Copolymerizable with 0-10 mol% anionic monomer, 0-10 mol% cationic monomer, and (meth) acrylamide as main components in the presence of a cationic polymer having a polymerizable double bond A papermaking additive comprising a composite obtained by polymerizing a monomer mixture having a composition of 80 to 100 mol% of a nonionic monomer. The papermaking additive according to claim 1, wherein the amount of the cationic polymer having a polymerizable double bond is 5 to 30% by weight based on the sum of the total amount of the monomer and the amount of the cationic polymer. The additive for papermaking according to claim 1 or 2, wherein the amount of anionic group and the amount of cationic group in the composite satisfy the following formulas (1) and (2).
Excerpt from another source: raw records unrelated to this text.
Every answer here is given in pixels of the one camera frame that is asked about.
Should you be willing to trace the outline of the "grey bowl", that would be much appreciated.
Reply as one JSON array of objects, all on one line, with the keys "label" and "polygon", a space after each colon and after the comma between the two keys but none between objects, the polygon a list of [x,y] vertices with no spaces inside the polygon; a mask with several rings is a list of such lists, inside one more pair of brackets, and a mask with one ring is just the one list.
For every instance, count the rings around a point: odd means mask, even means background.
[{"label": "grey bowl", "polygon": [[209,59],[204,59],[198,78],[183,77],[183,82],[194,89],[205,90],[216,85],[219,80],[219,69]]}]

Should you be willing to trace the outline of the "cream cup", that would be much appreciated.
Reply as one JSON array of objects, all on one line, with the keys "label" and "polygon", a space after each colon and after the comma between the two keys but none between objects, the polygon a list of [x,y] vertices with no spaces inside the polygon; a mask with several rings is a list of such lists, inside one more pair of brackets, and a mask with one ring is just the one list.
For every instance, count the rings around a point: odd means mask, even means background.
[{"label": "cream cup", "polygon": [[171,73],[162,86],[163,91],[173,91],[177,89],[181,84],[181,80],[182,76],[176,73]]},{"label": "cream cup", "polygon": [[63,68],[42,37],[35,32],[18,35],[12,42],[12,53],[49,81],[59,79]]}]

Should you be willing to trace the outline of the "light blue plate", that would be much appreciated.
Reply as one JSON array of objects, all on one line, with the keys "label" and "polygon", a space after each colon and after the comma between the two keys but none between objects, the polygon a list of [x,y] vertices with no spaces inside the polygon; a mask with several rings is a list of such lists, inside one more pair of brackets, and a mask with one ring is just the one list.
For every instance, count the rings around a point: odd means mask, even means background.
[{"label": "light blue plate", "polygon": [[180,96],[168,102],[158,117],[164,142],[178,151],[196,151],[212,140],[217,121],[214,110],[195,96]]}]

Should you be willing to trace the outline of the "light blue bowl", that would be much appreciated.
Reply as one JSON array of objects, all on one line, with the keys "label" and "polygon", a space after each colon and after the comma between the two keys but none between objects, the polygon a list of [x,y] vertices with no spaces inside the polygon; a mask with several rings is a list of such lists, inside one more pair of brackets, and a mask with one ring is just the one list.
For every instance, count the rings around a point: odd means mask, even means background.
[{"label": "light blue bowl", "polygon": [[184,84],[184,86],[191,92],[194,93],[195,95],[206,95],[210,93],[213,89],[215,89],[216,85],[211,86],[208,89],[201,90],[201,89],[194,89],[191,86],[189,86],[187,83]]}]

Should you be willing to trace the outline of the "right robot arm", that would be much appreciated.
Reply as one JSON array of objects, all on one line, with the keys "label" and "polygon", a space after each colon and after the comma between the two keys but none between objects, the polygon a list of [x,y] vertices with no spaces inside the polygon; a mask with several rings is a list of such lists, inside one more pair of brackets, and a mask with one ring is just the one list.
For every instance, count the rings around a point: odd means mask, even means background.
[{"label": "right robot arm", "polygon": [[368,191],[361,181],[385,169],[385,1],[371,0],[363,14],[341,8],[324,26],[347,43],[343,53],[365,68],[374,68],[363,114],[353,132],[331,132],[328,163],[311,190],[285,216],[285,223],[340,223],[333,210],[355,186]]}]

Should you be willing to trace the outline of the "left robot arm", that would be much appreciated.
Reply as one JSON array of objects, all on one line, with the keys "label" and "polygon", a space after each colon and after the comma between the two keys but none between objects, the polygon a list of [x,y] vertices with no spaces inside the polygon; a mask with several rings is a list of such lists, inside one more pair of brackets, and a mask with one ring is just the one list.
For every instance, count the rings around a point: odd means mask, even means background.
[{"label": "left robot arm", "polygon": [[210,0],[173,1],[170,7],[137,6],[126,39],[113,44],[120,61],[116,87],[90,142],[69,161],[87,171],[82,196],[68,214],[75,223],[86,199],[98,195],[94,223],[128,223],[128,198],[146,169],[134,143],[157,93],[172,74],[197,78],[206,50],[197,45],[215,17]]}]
(1) (Amount of cationic group derived from cationic monomer) / (Amount of anionic group derived from anionic monomer) <1 (molar ratio)
(2) (Amount of anionic group derived from anionic monomer) / (Amount of cationic group derived from cationic polymer + Amount of cationic group derived from cationic monomer) <1 (molar ratio) The papermaking additive according to claim 1 or 2, wherein the ionic monomer is only an anionic monomer, and the ratio of the anionic group amount to the cationic group amount satisfies the following formula (3): Agent.
(3) Anionic group amount derived from anionic monomer) / (Cation group amount in cationic polymer) <1 (molar ratio) 3. The papermaking machine according to claim 1, wherein the monomer polymerized in the presence of a cationic polymer having a polymerizable double bond is a nonionic monomer having (meth) acrylamide as a main component. Additive The cationic polymer having a polymerizable double bond is a copolymer of a monomer having a tertiary amino group and a monomer having two or more polymerizable double bonds. Item 6. The papermaking additive according to any one of Items 1 to 5. Reaction of the cationic polymer having a polymerizable double bond with a cationic polymer having a tertiary amino group, a functional group having reactivity with the tertiary amino group, and a compound having a polymerizable double bond The additive for papermaking of Claims 1-5 characterized by the above-mentioned. The papermaking additive according to any one of claims 1 to 7, wherein the polymerization method is dispersion polymerization in which a salt coexists during polymerization. A paper strength enhancing method, wherein the papermaking additive according to any one of claims 1 to 8 is added to a papermaking raw material before papermaking to make paper. The paper strength enhancing method according to claim 9, wherein cationic starch is used in combination.